Centralisation in Bitcoin Mining: A Data-Driven Investigation

When constructing our pipelines to produce metrics for bitcoin miners, we made some interesting observations and we wanted to share our experiences a little more via this blog post. We'll start with some background, before moving onto an overview of our process with some metrics on labelled addresses and network hashrate. Finally we'll look at some of the anomalies and quirks we observed.

Bitcoin is a decentralised, nearly trustless system for individuals to safely store and transfer value to one another without let or hinderance by formal governance except that encoded in the bitcoin protocol itself.

However, in 2020, bitcoin has also become a highly centralised system that places an increasing amount of trust in a small number of large entities.

A few large crypto exchanges dominate the crypto landscape, whilst mining is now dominated by a small number of entities with a power base (both figuratively and literally) in China.

At TokenAnalyst we offer multiple metrics related to mining entities including; the balance they hold, how much bitcoin they send and receive, and the percentage of the total network hashrate that they control. Our metrics are calculated by identifying which addresses are controlled by mining entities (i.e. they know the private keys), and identifying the blocks they mined. To provide a best-in-class data offering we have integrated multiple sources of information, and used careful investigation to analyse and eliminate inconsistencies and further applied our own modelling techniques to create the most comprehensive and up-to-date dataset on miners as possible.

Block tagging

Each block that is added to the bitcoin blockchain contains a set of transactions. The first transaction in each block is known as the coinbase transaction. It is different to the other transactions in the block because it does not spend any previously unspent transaction outputs (UTXOs) from a previous transaction(s). It does however produce outputs or bitcoins, which are the miners' reward for successfully confirming the transactions in the block. So this transaction generates new bitcoins up to the value of the current block reward (currently 12.5BTC). It is also the transaction where the miner can claim any fees that the senders of the others transactions were willing to pay (when space in a block is limited, miners typically select the transactions that pay the highest fees to fill it up first).

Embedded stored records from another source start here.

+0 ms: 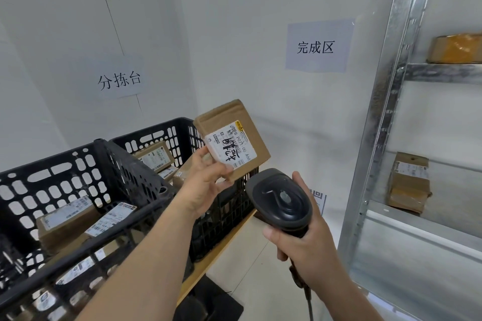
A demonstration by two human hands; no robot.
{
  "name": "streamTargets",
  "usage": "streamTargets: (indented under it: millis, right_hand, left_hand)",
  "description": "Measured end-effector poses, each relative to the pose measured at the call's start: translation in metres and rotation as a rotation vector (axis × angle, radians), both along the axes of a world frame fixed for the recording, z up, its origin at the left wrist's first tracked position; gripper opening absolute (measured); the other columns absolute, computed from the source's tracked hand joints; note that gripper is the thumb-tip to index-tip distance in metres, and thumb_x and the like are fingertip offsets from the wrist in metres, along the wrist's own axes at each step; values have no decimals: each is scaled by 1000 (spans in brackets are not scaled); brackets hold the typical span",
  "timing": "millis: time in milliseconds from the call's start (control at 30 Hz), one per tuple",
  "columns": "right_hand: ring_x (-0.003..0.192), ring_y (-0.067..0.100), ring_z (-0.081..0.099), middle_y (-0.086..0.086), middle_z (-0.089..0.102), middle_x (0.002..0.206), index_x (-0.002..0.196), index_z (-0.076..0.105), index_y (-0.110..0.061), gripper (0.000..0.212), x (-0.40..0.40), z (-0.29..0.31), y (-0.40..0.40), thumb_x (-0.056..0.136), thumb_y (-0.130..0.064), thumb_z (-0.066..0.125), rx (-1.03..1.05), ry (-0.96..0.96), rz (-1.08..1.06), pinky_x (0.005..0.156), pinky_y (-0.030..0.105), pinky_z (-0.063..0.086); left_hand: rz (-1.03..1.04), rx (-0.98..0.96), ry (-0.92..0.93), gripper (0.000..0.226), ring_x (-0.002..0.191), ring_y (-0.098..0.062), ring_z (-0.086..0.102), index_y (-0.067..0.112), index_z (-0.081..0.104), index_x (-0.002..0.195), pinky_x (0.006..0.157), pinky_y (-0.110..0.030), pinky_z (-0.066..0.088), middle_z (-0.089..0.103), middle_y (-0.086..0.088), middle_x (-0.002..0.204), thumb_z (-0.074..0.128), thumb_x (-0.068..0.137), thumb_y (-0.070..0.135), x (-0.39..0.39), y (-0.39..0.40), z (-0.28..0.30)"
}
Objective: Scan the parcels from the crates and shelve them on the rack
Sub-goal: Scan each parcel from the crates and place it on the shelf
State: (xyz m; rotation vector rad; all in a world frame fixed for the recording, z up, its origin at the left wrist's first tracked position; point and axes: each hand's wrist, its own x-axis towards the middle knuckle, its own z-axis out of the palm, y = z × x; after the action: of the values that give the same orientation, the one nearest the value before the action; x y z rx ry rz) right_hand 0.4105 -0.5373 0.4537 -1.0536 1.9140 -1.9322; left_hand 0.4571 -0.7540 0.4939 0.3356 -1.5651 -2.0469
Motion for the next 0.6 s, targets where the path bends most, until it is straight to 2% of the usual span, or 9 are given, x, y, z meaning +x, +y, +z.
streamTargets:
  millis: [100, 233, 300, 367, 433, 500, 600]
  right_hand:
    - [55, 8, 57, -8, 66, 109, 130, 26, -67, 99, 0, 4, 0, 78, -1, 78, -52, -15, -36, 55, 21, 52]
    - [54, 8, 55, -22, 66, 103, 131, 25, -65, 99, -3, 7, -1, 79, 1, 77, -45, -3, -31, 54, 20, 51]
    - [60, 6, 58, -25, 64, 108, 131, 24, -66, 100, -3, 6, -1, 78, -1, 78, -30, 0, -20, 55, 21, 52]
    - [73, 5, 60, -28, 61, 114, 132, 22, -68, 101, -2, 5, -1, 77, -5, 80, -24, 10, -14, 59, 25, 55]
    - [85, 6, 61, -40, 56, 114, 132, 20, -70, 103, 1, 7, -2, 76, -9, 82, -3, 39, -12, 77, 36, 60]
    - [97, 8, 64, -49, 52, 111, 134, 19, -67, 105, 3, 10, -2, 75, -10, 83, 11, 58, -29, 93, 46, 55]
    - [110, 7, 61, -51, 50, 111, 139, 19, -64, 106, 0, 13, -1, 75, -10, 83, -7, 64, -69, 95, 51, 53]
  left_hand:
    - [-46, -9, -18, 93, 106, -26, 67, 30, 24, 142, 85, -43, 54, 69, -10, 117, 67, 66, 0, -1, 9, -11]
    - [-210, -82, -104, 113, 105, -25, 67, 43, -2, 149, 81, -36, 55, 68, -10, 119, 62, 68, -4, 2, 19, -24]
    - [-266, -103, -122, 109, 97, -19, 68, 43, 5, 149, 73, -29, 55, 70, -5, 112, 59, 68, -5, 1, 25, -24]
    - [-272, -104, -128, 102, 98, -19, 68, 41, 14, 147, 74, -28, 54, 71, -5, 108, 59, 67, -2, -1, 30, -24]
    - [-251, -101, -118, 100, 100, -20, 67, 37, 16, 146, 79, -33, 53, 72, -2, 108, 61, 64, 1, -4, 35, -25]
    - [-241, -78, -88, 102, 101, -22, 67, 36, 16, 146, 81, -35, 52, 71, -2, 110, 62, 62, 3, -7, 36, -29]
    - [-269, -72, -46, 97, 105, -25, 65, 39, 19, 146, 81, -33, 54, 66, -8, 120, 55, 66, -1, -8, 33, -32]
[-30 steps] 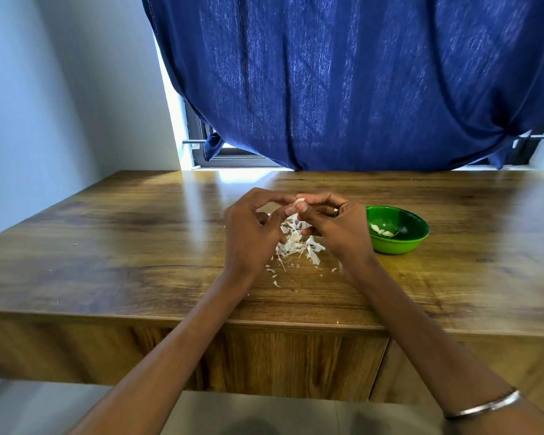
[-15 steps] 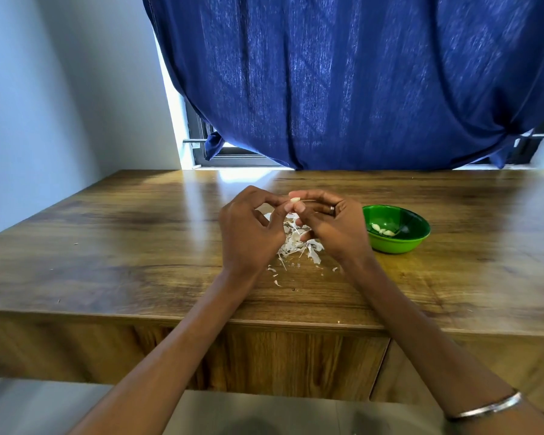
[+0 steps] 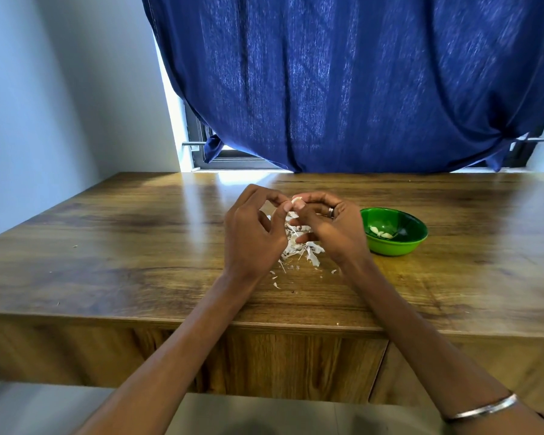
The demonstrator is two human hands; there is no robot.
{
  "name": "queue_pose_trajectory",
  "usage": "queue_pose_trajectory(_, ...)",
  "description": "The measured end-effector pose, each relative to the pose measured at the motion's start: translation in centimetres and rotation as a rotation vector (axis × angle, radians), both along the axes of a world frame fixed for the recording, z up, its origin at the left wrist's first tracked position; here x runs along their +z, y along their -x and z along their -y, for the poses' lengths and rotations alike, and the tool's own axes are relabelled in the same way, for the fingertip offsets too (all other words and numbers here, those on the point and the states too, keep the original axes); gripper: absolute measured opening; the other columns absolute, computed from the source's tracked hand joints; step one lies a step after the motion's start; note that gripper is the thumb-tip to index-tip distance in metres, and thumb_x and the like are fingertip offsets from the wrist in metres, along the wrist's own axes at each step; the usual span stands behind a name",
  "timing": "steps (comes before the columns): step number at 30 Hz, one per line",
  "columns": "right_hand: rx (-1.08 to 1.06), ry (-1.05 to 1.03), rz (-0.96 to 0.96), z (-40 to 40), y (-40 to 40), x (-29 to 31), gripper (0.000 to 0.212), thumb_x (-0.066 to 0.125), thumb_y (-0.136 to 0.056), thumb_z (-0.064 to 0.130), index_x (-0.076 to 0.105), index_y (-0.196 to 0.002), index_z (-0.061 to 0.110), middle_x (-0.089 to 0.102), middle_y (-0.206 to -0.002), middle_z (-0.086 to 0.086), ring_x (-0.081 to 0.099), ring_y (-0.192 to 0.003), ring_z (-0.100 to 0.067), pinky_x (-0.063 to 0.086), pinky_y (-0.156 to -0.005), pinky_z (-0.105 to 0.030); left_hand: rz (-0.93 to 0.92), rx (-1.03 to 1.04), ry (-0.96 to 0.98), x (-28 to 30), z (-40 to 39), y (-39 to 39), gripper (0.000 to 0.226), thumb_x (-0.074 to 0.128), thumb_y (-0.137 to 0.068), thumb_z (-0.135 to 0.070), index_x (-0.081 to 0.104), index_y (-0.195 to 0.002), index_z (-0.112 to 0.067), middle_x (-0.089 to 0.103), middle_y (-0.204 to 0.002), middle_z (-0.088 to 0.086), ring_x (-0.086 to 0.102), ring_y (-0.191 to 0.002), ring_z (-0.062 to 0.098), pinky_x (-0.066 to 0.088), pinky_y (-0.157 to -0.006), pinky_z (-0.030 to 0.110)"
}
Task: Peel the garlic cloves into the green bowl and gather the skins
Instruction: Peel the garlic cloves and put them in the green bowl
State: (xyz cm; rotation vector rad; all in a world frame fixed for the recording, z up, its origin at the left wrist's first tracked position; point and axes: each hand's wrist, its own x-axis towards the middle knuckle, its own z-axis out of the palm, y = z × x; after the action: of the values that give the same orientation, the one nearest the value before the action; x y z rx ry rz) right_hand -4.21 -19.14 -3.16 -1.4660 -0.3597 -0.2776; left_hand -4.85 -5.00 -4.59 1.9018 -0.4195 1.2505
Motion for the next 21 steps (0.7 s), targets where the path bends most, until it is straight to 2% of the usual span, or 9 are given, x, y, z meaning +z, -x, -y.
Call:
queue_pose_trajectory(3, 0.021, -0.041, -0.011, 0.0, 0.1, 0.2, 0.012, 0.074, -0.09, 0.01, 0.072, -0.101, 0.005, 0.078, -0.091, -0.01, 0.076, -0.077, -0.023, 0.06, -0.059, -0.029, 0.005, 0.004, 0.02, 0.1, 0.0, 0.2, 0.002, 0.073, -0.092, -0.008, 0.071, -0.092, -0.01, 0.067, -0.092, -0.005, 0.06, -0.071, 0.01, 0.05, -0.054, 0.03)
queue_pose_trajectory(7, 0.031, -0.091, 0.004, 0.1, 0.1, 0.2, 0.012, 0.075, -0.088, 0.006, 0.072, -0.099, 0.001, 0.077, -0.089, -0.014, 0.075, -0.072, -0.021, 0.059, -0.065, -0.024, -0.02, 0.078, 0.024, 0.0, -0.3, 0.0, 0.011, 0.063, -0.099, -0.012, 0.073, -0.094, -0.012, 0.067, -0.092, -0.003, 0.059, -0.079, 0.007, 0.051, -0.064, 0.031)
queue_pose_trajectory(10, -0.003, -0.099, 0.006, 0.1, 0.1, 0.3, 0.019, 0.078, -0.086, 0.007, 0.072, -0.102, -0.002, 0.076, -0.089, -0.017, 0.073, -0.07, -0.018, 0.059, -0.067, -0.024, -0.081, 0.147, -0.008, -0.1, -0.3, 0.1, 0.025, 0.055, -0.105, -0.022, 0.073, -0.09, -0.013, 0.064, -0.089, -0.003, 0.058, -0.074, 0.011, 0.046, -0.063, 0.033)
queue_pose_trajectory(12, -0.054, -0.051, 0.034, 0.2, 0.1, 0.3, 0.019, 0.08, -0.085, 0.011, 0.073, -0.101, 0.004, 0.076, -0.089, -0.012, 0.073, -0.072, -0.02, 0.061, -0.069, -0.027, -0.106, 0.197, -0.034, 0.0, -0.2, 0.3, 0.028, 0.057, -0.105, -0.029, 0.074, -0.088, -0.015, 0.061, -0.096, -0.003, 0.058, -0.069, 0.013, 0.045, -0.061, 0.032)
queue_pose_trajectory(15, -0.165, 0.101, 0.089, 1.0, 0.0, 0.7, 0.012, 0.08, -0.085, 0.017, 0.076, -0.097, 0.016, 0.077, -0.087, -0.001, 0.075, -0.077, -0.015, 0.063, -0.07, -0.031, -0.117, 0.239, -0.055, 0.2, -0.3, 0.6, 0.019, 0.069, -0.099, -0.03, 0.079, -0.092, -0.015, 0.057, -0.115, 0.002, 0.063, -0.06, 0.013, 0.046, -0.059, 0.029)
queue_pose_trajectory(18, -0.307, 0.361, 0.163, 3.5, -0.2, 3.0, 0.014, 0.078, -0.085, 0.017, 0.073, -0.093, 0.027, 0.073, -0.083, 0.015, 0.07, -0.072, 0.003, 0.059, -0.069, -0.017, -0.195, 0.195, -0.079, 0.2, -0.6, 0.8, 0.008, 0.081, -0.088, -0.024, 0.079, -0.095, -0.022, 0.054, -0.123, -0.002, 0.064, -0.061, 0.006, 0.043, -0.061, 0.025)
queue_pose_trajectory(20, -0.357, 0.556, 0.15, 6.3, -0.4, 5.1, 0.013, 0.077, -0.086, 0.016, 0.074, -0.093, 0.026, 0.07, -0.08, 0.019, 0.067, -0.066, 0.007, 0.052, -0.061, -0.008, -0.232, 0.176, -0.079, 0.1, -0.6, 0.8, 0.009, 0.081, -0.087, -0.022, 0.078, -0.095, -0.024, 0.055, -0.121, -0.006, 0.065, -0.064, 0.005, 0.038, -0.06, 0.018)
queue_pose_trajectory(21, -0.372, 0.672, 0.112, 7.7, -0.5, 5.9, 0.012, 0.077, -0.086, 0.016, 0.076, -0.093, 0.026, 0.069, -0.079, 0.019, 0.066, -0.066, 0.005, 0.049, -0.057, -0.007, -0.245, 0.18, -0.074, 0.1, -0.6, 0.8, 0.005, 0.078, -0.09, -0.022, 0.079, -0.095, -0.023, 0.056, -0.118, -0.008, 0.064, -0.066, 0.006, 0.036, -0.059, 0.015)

A typical bitcoin transaction. Two addresses (or public-key hashes) spend 3 UTXOs in a transaction that produces a single new unspent transaction output worth $BTC 5.0. The difference between the inputs and the output is 0.1 which is available to the miner to claim as fees.
A coinbase transaction. No UTXOs are spent, but the miner can use this transaction to claim the block reward of $BTC 12.5, and to collect any fees from other transactions they managed to include in the block. The coinbase data field often contains a miner-specific tag. This transaction includes the BTC.com tag.

It is up to the miner to decide how they will distribute this reward - it could be paid in its entirety to a single address as a single output, or split into many smaller outputs to the same address, or to multiple addresses. They could claim the whole reward or even only part of it, either by design or by unfortunate accident! The only restriction is that the value claimed cannot exceed the block reward plus the fees.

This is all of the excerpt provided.